Он ткнул пальцем в едва заметные шрамы, которые тоже окрасились и ныне походили на метки грифельным карандашом.
— Разрез глаз… и форма носа… веки…
Шрамов было множество.
— Линия скул… это что-то новое, не самая приятная процедура, сколь помнится. Болезненная. И осложнений много. Уши и те подрезали. Вот, — Вилли повернул голову покойницы на бок. — Извини, Мэйни… я… и я вправду должен был заметить!
— А другие⁈
Мэйнфорд был зол, пожалуй, еще более зол, чем утром. И Тельме подумалось, что, возможно, злость — это его естественное состояние?
— Не знаю! Да откуда мне… я… — Вилли отступил, сглотнув. — По ним же ж не видно… как узнать? А каждую мазать… может, ей и сиськи делали, и задницу…
— Вот ты и проверишь, делали ли ей сиськи и задницу, — Мэйнфорд повернулся к Тельме. — Откуда?
Объяснять придется. И ей нужно молиться, чтобы он съел это объяснение. Но, всех Низвергнутых ради! Как не вовремя… и сказать про маму придется, не про родство, конечно, а… если промолчать… нет, поздно молчать, раньше следовало бы, но это было бы нечестно по отношению к девушке.
К девушкам.
— Я… мне… — Тельма облизала пересохшие вдруг губы. — Мне просто подумалось, что такое сходство не может быть случайным.
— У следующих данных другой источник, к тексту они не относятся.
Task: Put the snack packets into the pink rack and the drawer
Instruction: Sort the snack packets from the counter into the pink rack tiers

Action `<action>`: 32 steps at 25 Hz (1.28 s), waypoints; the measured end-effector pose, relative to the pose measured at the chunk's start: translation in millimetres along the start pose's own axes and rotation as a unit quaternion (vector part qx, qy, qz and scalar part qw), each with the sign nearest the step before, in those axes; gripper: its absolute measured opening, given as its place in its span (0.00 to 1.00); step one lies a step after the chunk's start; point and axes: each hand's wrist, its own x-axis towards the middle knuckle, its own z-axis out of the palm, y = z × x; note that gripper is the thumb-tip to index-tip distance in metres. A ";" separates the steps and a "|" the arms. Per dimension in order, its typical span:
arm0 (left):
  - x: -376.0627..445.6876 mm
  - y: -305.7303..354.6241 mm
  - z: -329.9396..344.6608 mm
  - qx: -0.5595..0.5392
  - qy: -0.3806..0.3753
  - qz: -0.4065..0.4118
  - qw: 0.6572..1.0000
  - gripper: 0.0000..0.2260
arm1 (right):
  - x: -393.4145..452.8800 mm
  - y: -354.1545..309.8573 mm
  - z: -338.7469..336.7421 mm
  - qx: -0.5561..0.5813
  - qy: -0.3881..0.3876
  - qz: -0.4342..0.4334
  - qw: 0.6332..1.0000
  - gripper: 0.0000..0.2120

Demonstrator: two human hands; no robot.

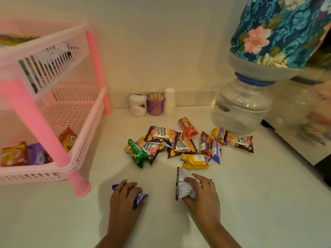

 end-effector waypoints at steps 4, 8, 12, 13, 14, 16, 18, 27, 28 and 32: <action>-22.6 -15.2 -26.5 -0.030 0.072 0.001 0.997 0.23 | 12.5 -40.5 18.7 0.057 -0.013 -0.058 0.997 0.23; -38.7 -30.2 -61.7 -0.009 0.140 -0.014 0.990 0.24 | 28.0 -87.6 40.9 0.072 -0.036 -0.118 0.990 0.23; -53.7 -49.9 -88.1 0.029 0.192 -0.048 0.980 0.11 | 53.1 -130.1 52.0 0.098 -0.056 -0.180 0.977 0.24; -55.8 -53.0 -96.2 0.036 0.202 -0.056 0.977 0.12 | 62.7 -140.7 52.2 0.109 -0.058 -0.186 0.975 0.23; -57.8 -56.8 -105.3 0.042 0.212 -0.059 0.975 0.14 | 72.7 -151.3 53.2 0.120 -0.056 -0.195 0.972 0.23; -57.5 -65.1 -128.6 0.057 0.243 -0.061 0.966 0.16 | 92.2 -174.9 54.2 0.138 -0.052 -0.214 0.966 0.22; -54.7 -75.8 -152.4 0.060 0.271 -0.068 0.958 0.11 | 112.4 -200.3 54.0 0.163 -0.056 -0.222 0.960 0.22; 8.2 -116.4 -224.5 0.063 0.292 -0.101 0.949 0.14 | 178.9 -312.5 62.6 0.154 -0.045 -0.353 0.922 0.15; 13.1 -120.2 -226.3 0.062 0.292 -0.101 0.949 0.15 | 181.3 -319.7 64.7 0.158 -0.042 -0.367 0.916 0.12; 27.2 -137.8 -225.5 0.065 0.275 -0.109 0.953 0.16 | 190.6 -335.7 78.1 0.214 -0.096 -0.353 0.906 0.08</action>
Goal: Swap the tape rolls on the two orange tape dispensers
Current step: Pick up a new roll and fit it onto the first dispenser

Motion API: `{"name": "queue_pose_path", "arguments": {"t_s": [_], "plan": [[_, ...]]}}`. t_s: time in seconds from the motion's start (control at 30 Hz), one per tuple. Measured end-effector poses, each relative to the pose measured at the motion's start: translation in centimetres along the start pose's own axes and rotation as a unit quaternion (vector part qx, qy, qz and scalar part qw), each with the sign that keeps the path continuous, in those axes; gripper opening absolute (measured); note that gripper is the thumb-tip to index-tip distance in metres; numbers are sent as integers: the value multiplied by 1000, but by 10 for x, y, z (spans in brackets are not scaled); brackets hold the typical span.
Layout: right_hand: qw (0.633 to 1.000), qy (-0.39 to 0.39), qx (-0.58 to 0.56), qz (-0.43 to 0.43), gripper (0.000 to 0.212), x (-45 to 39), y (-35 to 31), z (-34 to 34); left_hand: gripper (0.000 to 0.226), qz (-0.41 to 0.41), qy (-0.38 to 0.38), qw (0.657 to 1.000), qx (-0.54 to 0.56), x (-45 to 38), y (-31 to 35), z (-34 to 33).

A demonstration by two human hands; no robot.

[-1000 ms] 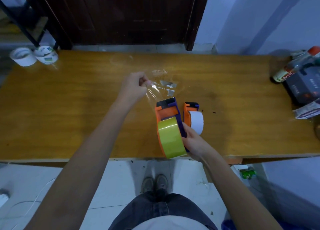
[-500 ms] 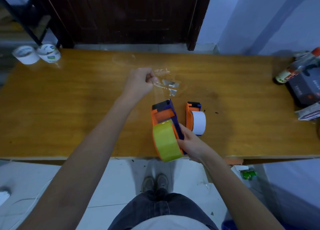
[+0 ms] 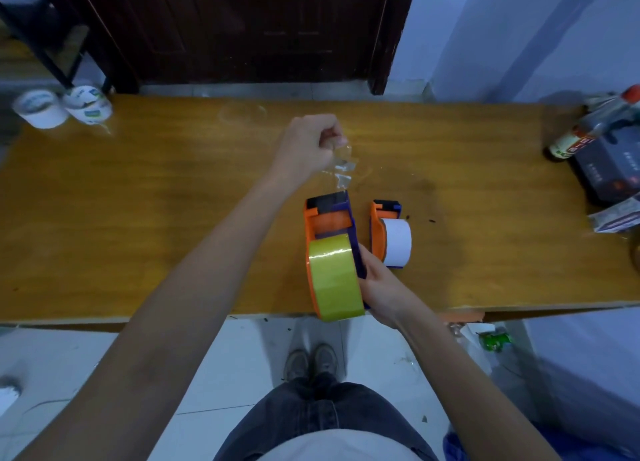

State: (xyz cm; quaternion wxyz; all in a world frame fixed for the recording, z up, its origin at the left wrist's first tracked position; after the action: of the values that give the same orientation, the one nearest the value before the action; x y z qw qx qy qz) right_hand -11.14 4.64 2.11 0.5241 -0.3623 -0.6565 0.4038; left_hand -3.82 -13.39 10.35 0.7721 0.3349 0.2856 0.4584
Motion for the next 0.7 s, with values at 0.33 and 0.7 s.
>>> {"name": "queue_pose_path", "arguments": {"t_s": [0.33,0.7], "plan": [[999,-34,-25,13,41,12,-7,5,8,127,-33,981,142,6,-16,2],[998,-27,-60,-4,99,-1,-15,3,40,456,-166,749,452,97,-38,-60]]}}
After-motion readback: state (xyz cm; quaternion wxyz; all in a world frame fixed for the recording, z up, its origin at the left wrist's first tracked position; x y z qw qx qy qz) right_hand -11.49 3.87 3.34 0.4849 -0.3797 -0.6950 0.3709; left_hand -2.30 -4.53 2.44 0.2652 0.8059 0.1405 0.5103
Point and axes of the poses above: each hand's wrist, its own x-axis away from the middle knuckle, its own z-axis out of the back of the hand, y = z × x, the point moved 4 cm from there along -x, towards the middle knuckle, and after that the axes turned 7 degrees about x, right-handed, at the moved point
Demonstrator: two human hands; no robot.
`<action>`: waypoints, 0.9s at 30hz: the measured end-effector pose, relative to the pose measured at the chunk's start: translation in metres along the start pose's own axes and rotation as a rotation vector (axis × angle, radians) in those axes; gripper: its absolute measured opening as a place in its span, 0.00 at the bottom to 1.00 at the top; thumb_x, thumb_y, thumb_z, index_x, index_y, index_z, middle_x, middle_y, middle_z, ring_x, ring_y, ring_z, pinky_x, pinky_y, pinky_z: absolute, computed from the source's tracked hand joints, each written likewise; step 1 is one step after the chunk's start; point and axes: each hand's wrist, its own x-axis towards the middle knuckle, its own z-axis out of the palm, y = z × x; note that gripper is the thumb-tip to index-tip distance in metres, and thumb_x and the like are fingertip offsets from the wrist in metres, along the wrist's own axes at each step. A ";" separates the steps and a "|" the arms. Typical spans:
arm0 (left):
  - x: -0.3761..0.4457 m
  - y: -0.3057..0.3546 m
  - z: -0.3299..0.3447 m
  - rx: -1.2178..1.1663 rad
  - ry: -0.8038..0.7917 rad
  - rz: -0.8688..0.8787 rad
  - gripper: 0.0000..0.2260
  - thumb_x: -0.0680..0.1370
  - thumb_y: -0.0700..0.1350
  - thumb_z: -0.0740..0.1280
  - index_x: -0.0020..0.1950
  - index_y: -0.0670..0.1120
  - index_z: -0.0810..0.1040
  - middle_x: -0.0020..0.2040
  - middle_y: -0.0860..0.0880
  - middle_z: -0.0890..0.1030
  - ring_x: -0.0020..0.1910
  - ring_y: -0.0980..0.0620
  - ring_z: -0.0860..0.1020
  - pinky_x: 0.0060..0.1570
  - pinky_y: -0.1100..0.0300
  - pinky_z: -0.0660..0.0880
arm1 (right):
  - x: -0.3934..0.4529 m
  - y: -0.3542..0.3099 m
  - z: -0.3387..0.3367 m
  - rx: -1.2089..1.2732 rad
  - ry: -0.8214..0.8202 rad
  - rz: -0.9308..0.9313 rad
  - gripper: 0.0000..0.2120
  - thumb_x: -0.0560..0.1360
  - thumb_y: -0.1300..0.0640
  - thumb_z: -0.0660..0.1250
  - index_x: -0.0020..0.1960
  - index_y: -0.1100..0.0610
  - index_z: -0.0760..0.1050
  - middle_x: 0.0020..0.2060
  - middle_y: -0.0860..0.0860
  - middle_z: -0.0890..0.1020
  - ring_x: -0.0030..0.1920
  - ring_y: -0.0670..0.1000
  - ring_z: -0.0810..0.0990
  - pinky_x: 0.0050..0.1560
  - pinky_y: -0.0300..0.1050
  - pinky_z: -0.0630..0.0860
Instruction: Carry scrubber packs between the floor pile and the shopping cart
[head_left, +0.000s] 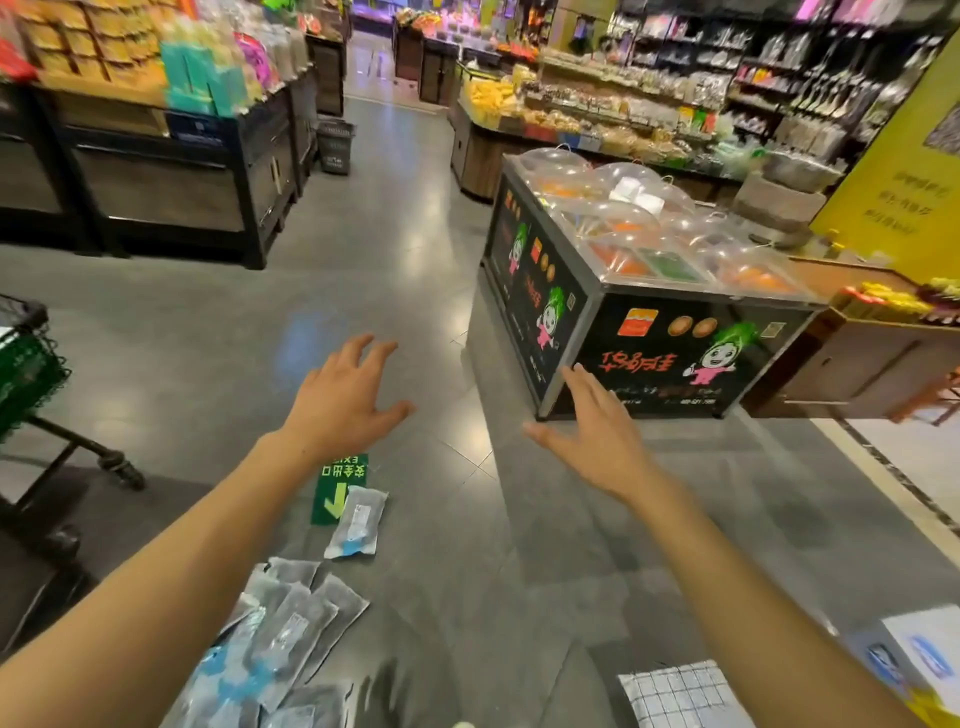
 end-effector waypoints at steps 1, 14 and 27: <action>0.008 -0.003 0.007 -0.002 -0.002 -0.015 0.37 0.77 0.61 0.70 0.81 0.49 0.61 0.80 0.42 0.62 0.75 0.38 0.68 0.69 0.40 0.70 | 0.014 0.003 0.003 0.003 -0.019 -0.014 0.48 0.75 0.28 0.62 0.84 0.49 0.47 0.84 0.50 0.50 0.83 0.54 0.49 0.82 0.60 0.50; 0.078 -0.086 0.076 0.056 -0.004 -0.468 0.37 0.76 0.63 0.70 0.80 0.49 0.63 0.77 0.42 0.67 0.73 0.39 0.71 0.69 0.42 0.72 | 0.250 0.008 0.108 0.121 -0.257 -0.296 0.44 0.77 0.35 0.67 0.83 0.53 0.53 0.83 0.52 0.56 0.82 0.54 0.54 0.79 0.53 0.53; 0.083 -0.254 0.368 -0.004 0.034 -0.634 0.39 0.75 0.66 0.64 0.81 0.47 0.61 0.76 0.43 0.71 0.73 0.39 0.71 0.69 0.41 0.71 | 0.332 0.013 0.473 0.043 -0.469 -0.487 0.49 0.72 0.28 0.66 0.83 0.48 0.51 0.83 0.48 0.53 0.83 0.52 0.53 0.81 0.55 0.52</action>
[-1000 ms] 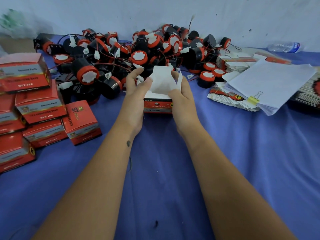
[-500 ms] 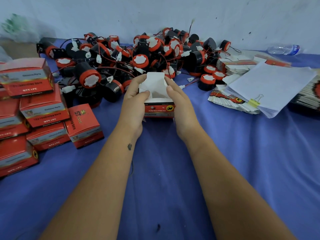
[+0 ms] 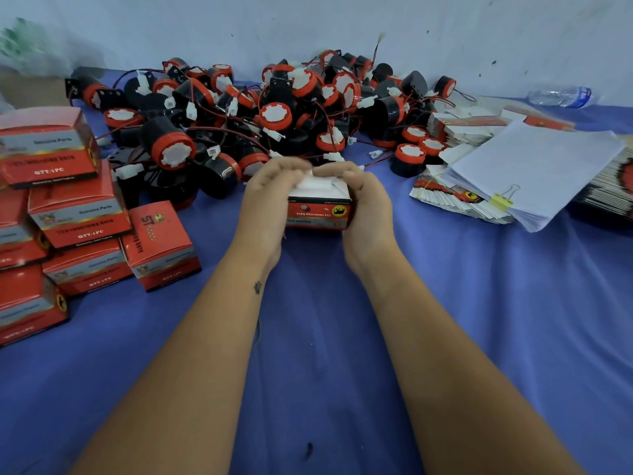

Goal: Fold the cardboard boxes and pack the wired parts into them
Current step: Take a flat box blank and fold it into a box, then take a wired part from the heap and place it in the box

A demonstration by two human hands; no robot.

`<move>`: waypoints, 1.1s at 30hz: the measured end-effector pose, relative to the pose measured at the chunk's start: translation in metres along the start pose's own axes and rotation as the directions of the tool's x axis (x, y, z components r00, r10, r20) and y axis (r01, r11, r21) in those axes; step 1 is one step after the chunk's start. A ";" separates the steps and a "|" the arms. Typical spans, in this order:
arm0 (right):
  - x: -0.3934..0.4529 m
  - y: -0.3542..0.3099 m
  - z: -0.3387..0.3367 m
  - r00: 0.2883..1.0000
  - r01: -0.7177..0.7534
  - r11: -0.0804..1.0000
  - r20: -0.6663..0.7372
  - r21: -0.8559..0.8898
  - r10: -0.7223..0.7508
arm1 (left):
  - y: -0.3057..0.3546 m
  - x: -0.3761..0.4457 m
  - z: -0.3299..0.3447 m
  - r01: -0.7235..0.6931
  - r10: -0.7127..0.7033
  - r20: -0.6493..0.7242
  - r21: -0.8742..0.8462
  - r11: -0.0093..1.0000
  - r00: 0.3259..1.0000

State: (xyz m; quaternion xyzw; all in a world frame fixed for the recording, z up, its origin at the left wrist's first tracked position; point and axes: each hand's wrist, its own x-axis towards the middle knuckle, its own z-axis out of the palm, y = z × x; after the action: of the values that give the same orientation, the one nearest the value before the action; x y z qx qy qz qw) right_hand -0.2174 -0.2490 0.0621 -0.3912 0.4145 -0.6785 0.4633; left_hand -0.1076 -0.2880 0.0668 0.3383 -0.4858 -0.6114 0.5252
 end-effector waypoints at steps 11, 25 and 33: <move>0.002 -0.007 0.007 0.982 -0.054 0.987 -0.188 -0.149 0.025 | 0.004 -0.002 0.004 -0.031 0.046 -0.085 0.172 0.985 0.995; -0.008 0.002 0.004 0.941 0.027 0.674 -0.208 -0.739 -0.266 | -0.004 -0.004 -0.009 0.032 0.084 -0.181 0.560 0.828 0.980; -0.010 -0.003 0.009 0.952 0.215 0.906 -0.130 -0.365 -0.278 | 0.000 0.004 -0.013 0.078 -0.086 -0.040 -0.166 0.983 0.995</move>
State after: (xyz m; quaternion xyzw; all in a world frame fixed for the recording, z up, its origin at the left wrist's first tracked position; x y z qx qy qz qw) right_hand -0.2077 -0.2405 0.0670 -0.4537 0.5144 -0.6804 0.2582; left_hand -0.0968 -0.2945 0.0630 0.3280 -0.4071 -0.6623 0.5368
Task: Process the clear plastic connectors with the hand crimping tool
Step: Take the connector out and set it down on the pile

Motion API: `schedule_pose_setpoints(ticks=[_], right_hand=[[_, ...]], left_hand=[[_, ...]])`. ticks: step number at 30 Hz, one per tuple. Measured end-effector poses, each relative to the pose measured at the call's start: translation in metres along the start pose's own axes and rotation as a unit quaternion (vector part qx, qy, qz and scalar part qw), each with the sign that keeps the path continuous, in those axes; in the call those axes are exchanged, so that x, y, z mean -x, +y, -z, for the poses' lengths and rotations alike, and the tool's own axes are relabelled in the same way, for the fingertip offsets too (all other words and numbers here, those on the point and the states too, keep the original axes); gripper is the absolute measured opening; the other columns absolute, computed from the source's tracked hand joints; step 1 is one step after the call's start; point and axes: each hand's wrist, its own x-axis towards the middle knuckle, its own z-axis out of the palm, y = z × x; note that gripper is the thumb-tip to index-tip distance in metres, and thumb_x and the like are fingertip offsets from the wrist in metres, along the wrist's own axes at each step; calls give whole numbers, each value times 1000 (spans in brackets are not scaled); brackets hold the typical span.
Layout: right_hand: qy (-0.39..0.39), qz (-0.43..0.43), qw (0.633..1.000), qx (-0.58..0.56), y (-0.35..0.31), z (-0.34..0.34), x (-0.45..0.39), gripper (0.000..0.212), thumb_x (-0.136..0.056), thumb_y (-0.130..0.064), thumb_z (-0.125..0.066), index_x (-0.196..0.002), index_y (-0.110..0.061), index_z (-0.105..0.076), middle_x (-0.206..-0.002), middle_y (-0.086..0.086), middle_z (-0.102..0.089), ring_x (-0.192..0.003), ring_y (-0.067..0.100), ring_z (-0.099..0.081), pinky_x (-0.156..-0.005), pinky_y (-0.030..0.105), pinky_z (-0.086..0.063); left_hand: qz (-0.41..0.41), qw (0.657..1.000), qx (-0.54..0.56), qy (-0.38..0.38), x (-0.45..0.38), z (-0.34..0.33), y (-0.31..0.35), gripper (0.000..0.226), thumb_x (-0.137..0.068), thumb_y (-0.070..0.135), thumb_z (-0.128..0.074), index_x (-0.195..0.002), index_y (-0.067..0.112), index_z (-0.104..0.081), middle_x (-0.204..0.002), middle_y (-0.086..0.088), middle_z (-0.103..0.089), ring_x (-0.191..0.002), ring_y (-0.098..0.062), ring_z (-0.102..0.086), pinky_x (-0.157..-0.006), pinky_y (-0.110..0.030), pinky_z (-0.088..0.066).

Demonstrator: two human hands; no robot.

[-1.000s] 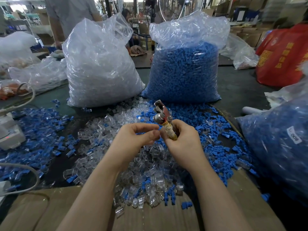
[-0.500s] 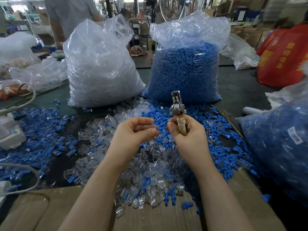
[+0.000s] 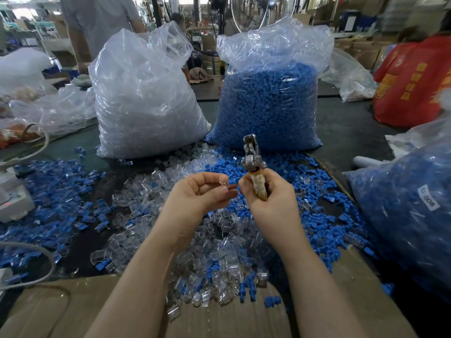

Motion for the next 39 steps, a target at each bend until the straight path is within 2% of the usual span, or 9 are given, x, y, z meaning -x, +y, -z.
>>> schedule_pose_setpoints(ticks=[5, 11, 16, 20, 24, 30, 33, 36, 39], right_hand=[[-1, 8, 1000, 30, 2, -1, 1, 19, -93, -27, -65, -79, -17, -57, -64, -11, -55, -55, 4, -46, -51, 19, -38], [4, 18, 999, 36, 2, -2, 2, 19, -92, -27, -67, -77, -25, -56, -67, -16, -58, -55, 2, -48, -52, 15, -38], [5, 14, 999, 45, 2, -3, 1, 16, -91, -29, -68, -80, -25, -58, -74, -11, -62, -59, 5, -52, -54, 21, -43], [3, 11, 999, 45, 2, -5, 1, 15, -90, -28, -69, -80, -24, -59, -71, -14, -61, -58, 4, -51, -52, 20, -41], [-1, 9, 999, 41, 2, -6, 0, 19, -90, -28, -69, -76, -28, -57, -68, -18, -60, -56, 2, -50, -52, 18, -39], [-8, 12, 999, 33, 3, -6, 0, 18, -91, -26, -68, -76, -25, -58, -66, -12, -59, -55, 5, -48, -50, 20, -39], [-13, 16, 1000, 19, 2, -4, 1, 10, -92, -25, -67, -83, -21, -64, -72, 0, -64, -62, 15, -56, -55, 29, -47], [-5, 17, 1000, 19, 4, -1, 1, 9, -92, -22, -65, -85, -16, -65, -73, 3, -63, -64, 19, -57, -57, 31, -46], [3, 8, 999, 31, 6, 2, -1, 13, -93, -22, -65, -87, -11, -64, -73, 10, -63, -68, 28, -56, -62, 43, -47]], left_hand=[[-11, 999, -32, 17, 2, -1, 0, 17, -82, 1, -68, -97, 8, -69, -89, -9, -77, -85, -18, -74, -72, -21, -58], [-26, 995, -81, 43, 2, -2, 1, 19, -82, 2, -72, -99, 10, -74, -91, -5, -77, -83, -12, -73, -75, -21, -57], [-34, 995, -84, 50, 3, -4, 4, 20, -80, 0, -74, -96, 12, -75, -89, -5, -77, -82, -12, -73, -74, -19, -57], [-43, 993, -86, 63, 4, -5, 6, 19, -76, 3, -78, -91, 15, -76, -87, -2, -77, -78, -9, -72, -71, -17, -55], [-56, 990, -103, 76, 4, -7, 5, 20, -77, 3, -79, -95, 11, -76, -87, -1, -77, -82, -11, -73, -73, -18, -56], [-68, 988, -117, 77, 4, -7, 5, 19, -78, 3, -78, -95, 12, -76, -86, 1, -77, -80, -9, -73, -71, -15, -55], [-71, 988, -112, 80, 4, -6, 4, 21, -79, 4, -77, -96, 16, -75, -89, -1, -76, -81, -10, -71, -71, -16, -54], [-60, 992, -56, 93, 3, -5, 3, 26, -80, 4, -75, -103, 13, -70, -97, -9, -74, -86, -16, -70, -75, -21, -57], [-57, 993, 0, 100, 2, -2, 3, 34, -72, 10, -78, -104, 12, -67, -98, -11, -74, -93, -23, -71, -82, -28, -59]])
И… и если другие… можно попробовать сравнить первые снимки с… с тем, какими их нашли… метод, конечно, не самый лучший, но…
Мэйнфорд кивнул.
— Еще что?
— Ничего пока, — он что, надеется, что Тельма назовет имя убийцы? Вот так и сходу? Да если бы она могла… — Я попробую, но… она ведь в воде была, верно? И долго?
— Сутки, а то и дольше.
— Вода…
— Я знаю, — сказал он мягче. — Но буду благодарен, если ты хотя бы попробуешь.
Будет благодарен? Еще чего не хватало… и если Тельма что-то делает, то не ради него, а ради этой несчастной девушки, которая так похожа на маму.